Data sources and risks

Previously, you learned about the data science workflow. Here, we will look at the first step: data collection.

Common Sources of data

Data is everywhere and almost every business process can generate mountains of data. Common sources of data include:

  1. Web events
  1. Customer data
  1. Logistics data
  1. Financial transactions

It's possible that a company is already collecting all of this information. It's best to ask your data engineers what is collected and what isn't; and to emphasize the importance of starting centralized data collection process sooner rather than later

Web data

Let's dive a bit deeper into web data. When a user visits a web page or clicks on a link, it can be helpful to track this information in order to calculate conversion rates or monitor the popularity of different pieces of content.

At a minimum, you'll want to collect the name of the event, which could mean the URL of the page visited or an identifier for the element that was clicked, the time-stamp of the event, and an identifier for the user that performed the actions

Personally Identifiable Information

Suppose Jane Doe is a customer who visits your company website and likes one of your products. You might choose to track her name, the timestamp, and object she clicked on.

It's important to remember that Jane Doe's name is Personally Identifiable Information, or PII. PII includes a person's name, location, email-address, and any other piece of information that could be used to tie web event back to a real human. PII should be treated with extreme sensitivity and caution.

Data Pseudonymization

One of the easiest ways to protect Jane's identity is to split this information into two separate entries. We can assign Jane a user id, in this case 185477, and store that information in a users table. We can then identify her event using this id.

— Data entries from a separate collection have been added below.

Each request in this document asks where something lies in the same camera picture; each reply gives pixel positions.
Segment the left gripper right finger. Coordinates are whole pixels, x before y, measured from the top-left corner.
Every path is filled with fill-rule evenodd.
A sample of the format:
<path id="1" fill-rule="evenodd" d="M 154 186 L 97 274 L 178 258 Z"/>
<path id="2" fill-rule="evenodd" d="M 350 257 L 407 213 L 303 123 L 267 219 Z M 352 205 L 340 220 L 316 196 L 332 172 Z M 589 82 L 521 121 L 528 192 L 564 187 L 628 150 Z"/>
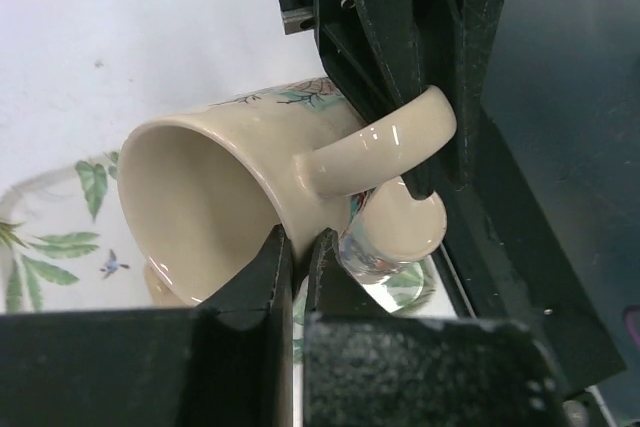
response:
<path id="1" fill-rule="evenodd" d="M 323 231 L 309 265 L 307 426 L 565 426 L 543 344 L 508 320 L 399 317 L 342 265 Z"/>

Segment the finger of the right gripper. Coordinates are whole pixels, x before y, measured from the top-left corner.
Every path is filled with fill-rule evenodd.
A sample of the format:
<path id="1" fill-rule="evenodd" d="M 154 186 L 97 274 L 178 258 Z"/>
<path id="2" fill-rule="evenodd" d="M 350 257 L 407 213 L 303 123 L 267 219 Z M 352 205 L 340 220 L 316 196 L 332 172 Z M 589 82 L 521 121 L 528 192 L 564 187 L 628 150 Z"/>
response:
<path id="1" fill-rule="evenodd" d="M 458 1 L 464 290 L 541 336 L 566 391 L 635 397 L 639 0 Z"/>
<path id="2" fill-rule="evenodd" d="M 286 33 L 310 31 L 322 66 L 371 124 L 439 88 L 463 121 L 461 0 L 279 0 Z"/>

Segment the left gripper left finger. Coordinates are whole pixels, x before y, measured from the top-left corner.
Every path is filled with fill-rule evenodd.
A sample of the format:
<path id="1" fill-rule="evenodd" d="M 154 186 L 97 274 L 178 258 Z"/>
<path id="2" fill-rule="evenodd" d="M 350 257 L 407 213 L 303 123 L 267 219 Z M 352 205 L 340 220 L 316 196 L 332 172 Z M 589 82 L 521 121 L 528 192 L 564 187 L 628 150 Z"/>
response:
<path id="1" fill-rule="evenodd" d="M 1 319 L 5 426 L 289 426 L 291 244 L 259 252 L 193 308 Z"/>

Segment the cream leaf pattern mug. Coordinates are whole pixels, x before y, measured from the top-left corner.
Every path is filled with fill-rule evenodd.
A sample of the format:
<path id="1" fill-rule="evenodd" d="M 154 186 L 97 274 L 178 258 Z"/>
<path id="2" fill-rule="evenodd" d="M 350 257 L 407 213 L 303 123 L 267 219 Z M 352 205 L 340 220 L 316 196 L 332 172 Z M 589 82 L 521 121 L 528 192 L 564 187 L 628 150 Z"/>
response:
<path id="1" fill-rule="evenodd" d="M 436 87 L 367 123 L 329 79 L 311 78 L 137 127 L 120 152 L 119 198 L 154 273 L 186 305 L 228 283 L 275 226 L 296 260 L 336 231 L 348 269 L 371 283 L 443 242 L 443 200 L 415 199 L 403 174 L 456 128 Z"/>

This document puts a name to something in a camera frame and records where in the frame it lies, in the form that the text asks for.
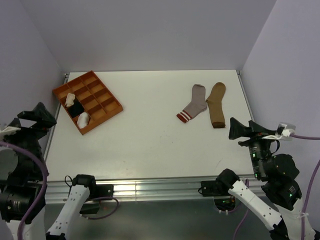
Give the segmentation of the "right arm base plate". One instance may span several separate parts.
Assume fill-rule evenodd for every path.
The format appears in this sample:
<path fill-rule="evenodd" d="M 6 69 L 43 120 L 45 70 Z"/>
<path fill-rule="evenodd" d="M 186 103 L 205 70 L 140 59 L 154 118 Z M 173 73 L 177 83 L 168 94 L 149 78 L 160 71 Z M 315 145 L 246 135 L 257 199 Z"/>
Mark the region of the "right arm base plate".
<path fill-rule="evenodd" d="M 224 197 L 230 196 L 229 189 L 233 186 L 220 180 L 204 180 L 200 182 L 200 188 L 197 190 L 203 197 Z"/>

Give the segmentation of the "black sock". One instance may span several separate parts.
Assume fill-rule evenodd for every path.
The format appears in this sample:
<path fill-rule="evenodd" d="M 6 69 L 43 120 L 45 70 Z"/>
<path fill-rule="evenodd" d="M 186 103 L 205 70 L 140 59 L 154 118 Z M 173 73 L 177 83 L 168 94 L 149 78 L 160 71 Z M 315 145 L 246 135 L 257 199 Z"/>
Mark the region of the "black sock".
<path fill-rule="evenodd" d="M 79 116 L 85 111 L 83 105 L 76 101 L 72 106 L 67 108 L 67 112 L 69 113 L 71 118 L 75 118 L 76 116 Z"/>

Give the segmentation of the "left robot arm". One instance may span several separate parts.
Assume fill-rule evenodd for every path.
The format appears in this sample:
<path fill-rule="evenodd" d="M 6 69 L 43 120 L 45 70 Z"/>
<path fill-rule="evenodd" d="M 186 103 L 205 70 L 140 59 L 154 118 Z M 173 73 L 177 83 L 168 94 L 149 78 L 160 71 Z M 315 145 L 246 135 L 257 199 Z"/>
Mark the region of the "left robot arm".
<path fill-rule="evenodd" d="M 14 240 L 68 240 L 84 203 L 98 193 L 93 175 L 78 174 L 62 211 L 45 229 L 49 170 L 39 140 L 56 123 L 39 102 L 0 131 L 0 216 Z"/>

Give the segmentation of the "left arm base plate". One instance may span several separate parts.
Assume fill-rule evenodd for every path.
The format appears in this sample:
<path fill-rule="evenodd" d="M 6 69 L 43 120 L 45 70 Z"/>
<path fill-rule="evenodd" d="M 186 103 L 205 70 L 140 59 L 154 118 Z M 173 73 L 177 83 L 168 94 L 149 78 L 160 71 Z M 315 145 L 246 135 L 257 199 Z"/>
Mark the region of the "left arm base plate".
<path fill-rule="evenodd" d="M 112 197 L 114 194 L 113 184 L 97 184 L 89 189 L 89 197 L 87 201 L 95 198 Z"/>

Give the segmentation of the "white sock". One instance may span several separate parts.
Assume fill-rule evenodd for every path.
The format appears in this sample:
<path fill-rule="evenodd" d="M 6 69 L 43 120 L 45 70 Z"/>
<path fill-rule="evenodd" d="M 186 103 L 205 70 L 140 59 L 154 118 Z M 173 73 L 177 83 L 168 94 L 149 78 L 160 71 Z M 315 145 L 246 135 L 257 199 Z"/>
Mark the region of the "white sock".
<path fill-rule="evenodd" d="M 79 129 L 83 129 L 88 125 L 89 121 L 90 115 L 87 112 L 83 112 L 78 116 L 76 124 L 79 127 Z"/>

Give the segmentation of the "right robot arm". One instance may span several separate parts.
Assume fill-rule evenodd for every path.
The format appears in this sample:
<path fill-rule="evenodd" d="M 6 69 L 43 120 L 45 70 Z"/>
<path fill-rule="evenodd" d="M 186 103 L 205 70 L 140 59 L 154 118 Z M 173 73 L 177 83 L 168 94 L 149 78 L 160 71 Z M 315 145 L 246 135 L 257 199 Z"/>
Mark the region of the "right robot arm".
<path fill-rule="evenodd" d="M 223 170 L 216 178 L 216 189 L 222 195 L 236 197 L 252 211 L 268 229 L 273 240 L 318 240 L 306 212 L 308 197 L 303 197 L 296 182 L 300 171 L 289 154 L 274 154 L 271 143 L 290 141 L 295 136 L 293 124 L 281 122 L 277 130 L 270 130 L 250 120 L 248 126 L 234 117 L 230 118 L 228 138 L 240 141 L 241 147 L 249 149 L 254 177 L 264 182 L 261 187 L 276 209 L 261 200 L 231 169 Z"/>

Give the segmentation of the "cream brown striped sock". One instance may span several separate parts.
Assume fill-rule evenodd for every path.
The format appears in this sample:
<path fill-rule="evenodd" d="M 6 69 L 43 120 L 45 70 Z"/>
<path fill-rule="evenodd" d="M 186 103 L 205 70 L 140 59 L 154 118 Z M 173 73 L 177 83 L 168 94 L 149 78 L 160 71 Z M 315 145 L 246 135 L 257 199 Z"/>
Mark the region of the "cream brown striped sock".
<path fill-rule="evenodd" d="M 66 99 L 65 99 L 65 104 L 64 104 L 65 107 L 69 108 L 69 107 L 73 106 L 74 102 L 75 102 L 75 99 L 76 99 L 75 94 L 68 93 L 67 96 L 66 96 Z"/>

We call the data in the events table pseudonymized because Jane can't be identified by that table alone, but she can be identified if we combine information from the users table with the events table.

To protect Jane, we'll want to make sure that access to the users table is restricted to only folks who need to know Jane's identity, such as senior customer service representatives or members of the legal team. We'll also want to periodically audit who has accessed this data and how they have used it to ensure that Jane's data is respected.

Data anonymization

The best way to protect Jane's privacy is to destroy the information in the users table after assigning Jane's user id. Without the users table, the events table is fully anonymized data.

For many analysis purposes, anonymized data is sufficient. We need to know that Jane is a unique individual, but we don't need to know her name or any other PII.

General Data Protection Regulation (GDPR)

You might have heard the term GDPR recently. GDPR stands for General Data Protection Regulation and applied to all data inside the European Union.

The purpose of GDPR is to give individuals control over their personal data. Among other things, GDPR regulates how long data can be stored, mandates appropriate anonymization, and requires data collection to be disclosed and consent to be obtained.

It's always best to consult a lawyer when dealing with any data inside of the EU to ensure that you comply with GDPR.